TARGET SARL est un cabinet d’études et de consulting basé à Kinshasa, en République démocratique du Congo. Il exerce ses activités dans plusieurs pays africains, notamment en Angola, au Burundi, au Cameroun, en République du Congo, au Gabon, en République démocratique du Congo, au Rwanda…, grâce à un réseau de consultants expérimentés (analystes, enquêteurs, superviseurs, recruteurs, formateurs, modérateurs…). Target, précise-t-on, exécute ses études de marché et sondages d’opinion conformément aux standards internationaux ICC/ESOMAR.

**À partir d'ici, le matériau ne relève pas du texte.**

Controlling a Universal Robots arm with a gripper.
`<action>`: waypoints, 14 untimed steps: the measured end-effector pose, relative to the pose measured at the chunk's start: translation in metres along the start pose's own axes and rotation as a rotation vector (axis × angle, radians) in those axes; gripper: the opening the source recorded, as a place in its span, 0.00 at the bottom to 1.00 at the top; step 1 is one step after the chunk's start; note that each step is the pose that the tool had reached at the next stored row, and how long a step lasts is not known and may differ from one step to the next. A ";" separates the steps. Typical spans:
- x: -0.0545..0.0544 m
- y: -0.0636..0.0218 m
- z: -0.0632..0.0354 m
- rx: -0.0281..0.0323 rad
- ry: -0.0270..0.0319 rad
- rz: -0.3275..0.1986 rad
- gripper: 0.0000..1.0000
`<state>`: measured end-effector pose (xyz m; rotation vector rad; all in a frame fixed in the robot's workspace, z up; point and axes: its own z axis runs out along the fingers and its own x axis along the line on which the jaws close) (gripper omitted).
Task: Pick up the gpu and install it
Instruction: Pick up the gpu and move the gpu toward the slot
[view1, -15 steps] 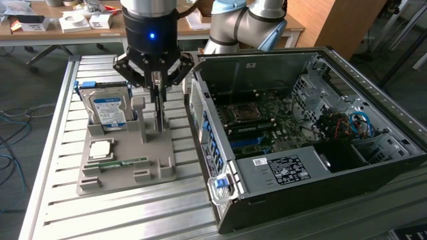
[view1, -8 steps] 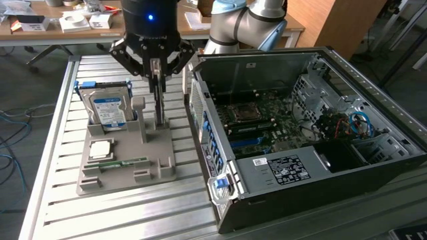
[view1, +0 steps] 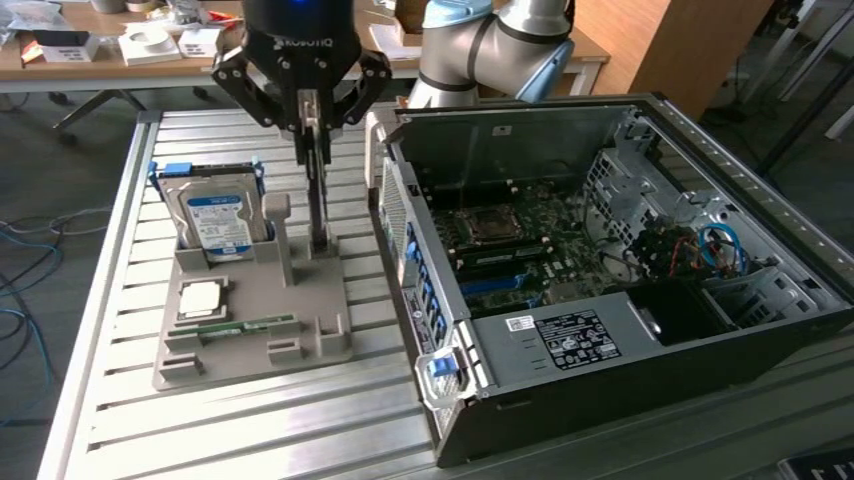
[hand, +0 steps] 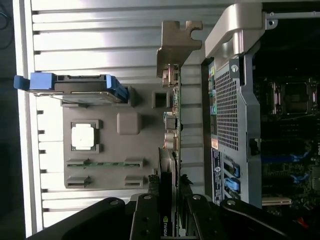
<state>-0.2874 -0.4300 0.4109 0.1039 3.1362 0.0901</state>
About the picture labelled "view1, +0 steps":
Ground metal CPU socket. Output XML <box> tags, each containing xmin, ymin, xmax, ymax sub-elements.
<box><xmin>459</xmin><ymin>206</ymin><xmax>519</xmax><ymax>242</ymax></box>

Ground wooden office desk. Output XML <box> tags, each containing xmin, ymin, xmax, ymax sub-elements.
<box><xmin>0</xmin><ymin>0</ymin><xmax>613</xmax><ymax>109</ymax></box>

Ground black open PC case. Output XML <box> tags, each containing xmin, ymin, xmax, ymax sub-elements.
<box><xmin>365</xmin><ymin>92</ymin><xmax>854</xmax><ymax>469</ymax></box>

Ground grey plastic parts rack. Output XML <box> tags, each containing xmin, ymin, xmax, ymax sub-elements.
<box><xmin>151</xmin><ymin>192</ymin><xmax>357</xmax><ymax>393</ymax></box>

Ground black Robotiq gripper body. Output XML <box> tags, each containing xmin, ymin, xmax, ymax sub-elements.
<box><xmin>240</xmin><ymin>0</ymin><xmax>367</xmax><ymax>95</ymax></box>

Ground grey chipset heat sink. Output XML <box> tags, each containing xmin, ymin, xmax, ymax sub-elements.
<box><xmin>547</xmin><ymin>283</ymin><xmax>601</xmax><ymax>306</ymax></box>

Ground small white cardboard box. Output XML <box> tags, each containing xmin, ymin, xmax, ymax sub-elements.
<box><xmin>178</xmin><ymin>27</ymin><xmax>226</xmax><ymax>59</ymax></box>

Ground brown wooden cabinet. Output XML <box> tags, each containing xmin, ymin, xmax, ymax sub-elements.
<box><xmin>571</xmin><ymin>0</ymin><xmax>775</xmax><ymax>121</ymax></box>

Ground grey power supply unit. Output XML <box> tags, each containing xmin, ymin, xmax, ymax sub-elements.
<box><xmin>466</xmin><ymin>292</ymin><xmax>663</xmax><ymax>389</ymax></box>

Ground green motherboard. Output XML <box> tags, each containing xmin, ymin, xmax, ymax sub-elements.
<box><xmin>430</xmin><ymin>182</ymin><xmax>637</xmax><ymax>319</ymax></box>

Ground silver hard disk blue label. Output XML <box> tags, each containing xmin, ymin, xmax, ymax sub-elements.
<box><xmin>158</xmin><ymin>174</ymin><xmax>259</xmax><ymax>264</ymax></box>

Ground green low-profile graphics card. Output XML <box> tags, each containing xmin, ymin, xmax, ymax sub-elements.
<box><xmin>295</xmin><ymin>88</ymin><xmax>334</xmax><ymax>254</ymax></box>

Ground silver CPU chip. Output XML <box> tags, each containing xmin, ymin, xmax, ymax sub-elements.
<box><xmin>175</xmin><ymin>282</ymin><xmax>232</xmax><ymax>322</ymax></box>

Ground blue data wire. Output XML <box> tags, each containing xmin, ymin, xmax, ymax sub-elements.
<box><xmin>697</xmin><ymin>222</ymin><xmax>750</xmax><ymax>277</ymax></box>

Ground brown cardboard box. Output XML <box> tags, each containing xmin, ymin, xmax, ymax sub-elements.
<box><xmin>393</xmin><ymin>0</ymin><xmax>430</xmax><ymax>36</ymax></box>

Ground red and orange wires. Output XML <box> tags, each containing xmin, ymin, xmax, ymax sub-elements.
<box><xmin>671</xmin><ymin>236</ymin><xmax>710</xmax><ymax>272</ymax></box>

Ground white paper stack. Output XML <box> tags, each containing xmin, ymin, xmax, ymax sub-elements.
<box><xmin>369</xmin><ymin>23</ymin><xmax>423</xmax><ymax>62</ymax></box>

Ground black and white box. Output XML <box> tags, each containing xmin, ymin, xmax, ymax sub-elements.
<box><xmin>32</xmin><ymin>30</ymin><xmax>102</xmax><ymax>64</ymax></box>

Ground white box with tape roll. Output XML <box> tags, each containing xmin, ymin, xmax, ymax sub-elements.
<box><xmin>118</xmin><ymin>25</ymin><xmax>184</xmax><ymax>68</ymax></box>

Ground white floor cable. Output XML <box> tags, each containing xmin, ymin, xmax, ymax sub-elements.
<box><xmin>0</xmin><ymin>206</ymin><xmax>115</xmax><ymax>239</ymax></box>

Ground blue floor cable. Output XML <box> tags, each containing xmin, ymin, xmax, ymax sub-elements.
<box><xmin>0</xmin><ymin>307</ymin><xmax>59</xmax><ymax>427</ymax></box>

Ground blue-labelled hard drive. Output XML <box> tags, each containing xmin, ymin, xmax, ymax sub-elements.
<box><xmin>147</xmin><ymin>155</ymin><xmax>270</xmax><ymax>246</ymax></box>

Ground blue expansion slot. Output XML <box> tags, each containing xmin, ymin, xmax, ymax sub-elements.
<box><xmin>459</xmin><ymin>273</ymin><xmax>529</xmax><ymax>298</ymax></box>

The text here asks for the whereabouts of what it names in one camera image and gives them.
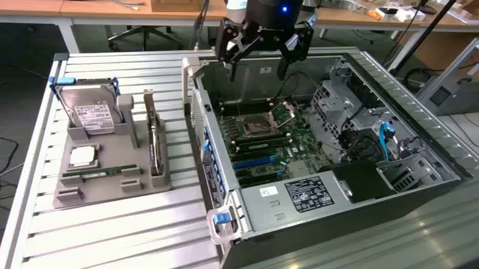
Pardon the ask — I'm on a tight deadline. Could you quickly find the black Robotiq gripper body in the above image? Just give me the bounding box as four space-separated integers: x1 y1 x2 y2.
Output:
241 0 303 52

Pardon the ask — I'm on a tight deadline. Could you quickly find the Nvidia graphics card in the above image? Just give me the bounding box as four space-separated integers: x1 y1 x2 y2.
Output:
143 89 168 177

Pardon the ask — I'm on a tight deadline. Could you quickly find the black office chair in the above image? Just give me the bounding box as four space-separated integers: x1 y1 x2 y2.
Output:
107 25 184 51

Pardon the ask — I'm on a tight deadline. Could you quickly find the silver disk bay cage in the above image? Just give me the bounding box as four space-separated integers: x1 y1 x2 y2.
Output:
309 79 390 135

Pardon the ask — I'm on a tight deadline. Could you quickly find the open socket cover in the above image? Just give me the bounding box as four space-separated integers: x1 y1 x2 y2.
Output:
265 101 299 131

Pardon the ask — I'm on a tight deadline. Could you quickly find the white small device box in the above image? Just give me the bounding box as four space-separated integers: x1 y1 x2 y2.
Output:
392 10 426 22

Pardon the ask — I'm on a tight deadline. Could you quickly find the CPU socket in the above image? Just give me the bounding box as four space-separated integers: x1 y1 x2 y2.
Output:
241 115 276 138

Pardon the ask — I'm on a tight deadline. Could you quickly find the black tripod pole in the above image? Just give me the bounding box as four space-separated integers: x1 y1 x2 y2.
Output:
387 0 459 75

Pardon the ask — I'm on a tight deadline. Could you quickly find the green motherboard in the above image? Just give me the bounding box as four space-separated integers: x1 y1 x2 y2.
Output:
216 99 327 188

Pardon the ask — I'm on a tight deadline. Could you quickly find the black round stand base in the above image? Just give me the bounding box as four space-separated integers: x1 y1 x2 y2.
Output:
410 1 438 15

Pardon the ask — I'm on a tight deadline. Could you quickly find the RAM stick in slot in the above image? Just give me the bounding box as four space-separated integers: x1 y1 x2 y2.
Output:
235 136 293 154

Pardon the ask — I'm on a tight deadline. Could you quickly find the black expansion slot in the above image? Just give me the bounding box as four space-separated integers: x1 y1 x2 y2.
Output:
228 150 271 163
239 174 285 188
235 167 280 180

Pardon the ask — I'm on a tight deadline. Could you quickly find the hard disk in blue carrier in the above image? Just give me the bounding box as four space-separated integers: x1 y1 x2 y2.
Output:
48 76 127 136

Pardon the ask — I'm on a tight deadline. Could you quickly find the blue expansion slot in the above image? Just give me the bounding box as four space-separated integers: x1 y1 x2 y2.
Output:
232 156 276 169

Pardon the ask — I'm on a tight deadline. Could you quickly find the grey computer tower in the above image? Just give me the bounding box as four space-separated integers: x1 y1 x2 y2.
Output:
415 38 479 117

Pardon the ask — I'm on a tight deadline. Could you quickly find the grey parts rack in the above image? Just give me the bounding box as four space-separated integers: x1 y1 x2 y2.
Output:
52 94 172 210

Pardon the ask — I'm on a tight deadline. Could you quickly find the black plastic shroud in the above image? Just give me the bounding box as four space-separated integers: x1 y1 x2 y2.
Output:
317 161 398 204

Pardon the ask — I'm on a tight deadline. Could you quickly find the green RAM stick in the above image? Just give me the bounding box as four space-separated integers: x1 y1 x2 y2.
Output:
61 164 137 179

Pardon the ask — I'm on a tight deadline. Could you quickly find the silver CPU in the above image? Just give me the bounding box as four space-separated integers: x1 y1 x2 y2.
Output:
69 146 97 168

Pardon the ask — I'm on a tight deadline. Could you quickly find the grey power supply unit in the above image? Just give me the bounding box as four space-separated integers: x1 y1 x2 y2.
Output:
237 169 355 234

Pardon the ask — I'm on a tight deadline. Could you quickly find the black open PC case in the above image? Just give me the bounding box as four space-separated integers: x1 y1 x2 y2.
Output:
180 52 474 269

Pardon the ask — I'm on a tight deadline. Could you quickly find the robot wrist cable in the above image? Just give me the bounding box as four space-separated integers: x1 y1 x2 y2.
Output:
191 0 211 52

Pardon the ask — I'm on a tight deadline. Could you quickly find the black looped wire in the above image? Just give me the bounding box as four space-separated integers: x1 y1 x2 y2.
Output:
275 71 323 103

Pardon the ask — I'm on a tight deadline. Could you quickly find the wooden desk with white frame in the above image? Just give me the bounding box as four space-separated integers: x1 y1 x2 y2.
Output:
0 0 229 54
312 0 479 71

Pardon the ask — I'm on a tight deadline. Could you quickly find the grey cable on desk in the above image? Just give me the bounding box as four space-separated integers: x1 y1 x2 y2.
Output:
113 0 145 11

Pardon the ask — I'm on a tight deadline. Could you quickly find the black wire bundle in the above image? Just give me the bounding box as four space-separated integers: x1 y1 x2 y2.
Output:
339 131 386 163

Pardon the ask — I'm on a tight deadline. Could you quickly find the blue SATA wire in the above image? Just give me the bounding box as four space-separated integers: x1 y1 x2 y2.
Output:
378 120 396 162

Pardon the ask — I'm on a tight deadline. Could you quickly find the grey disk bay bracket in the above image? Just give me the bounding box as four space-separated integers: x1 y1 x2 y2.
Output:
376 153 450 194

L’enquête de Target apporte un élément nouveau dans la controverse autour du binôme emploi-chômage en RDC. Ce qui compte dans cette controverse, estiment des observateurs,  c’est de mieux contrôler les chômeurs. La face cachée de l’emploi en RDC se découvre dans les quartiers populaires de Kinshasa. Réunis souvent autour des jeux de dames, de cartes ou de six, les chômeurs, pour la plupart des jeunes, se serrent les coudes, taillent bavette en s’appuyant sur la bonne parole pour s’aider à retrouver confiance. En tout cas, ils tentent de ne pas s’isoler et de ne pas désespérer.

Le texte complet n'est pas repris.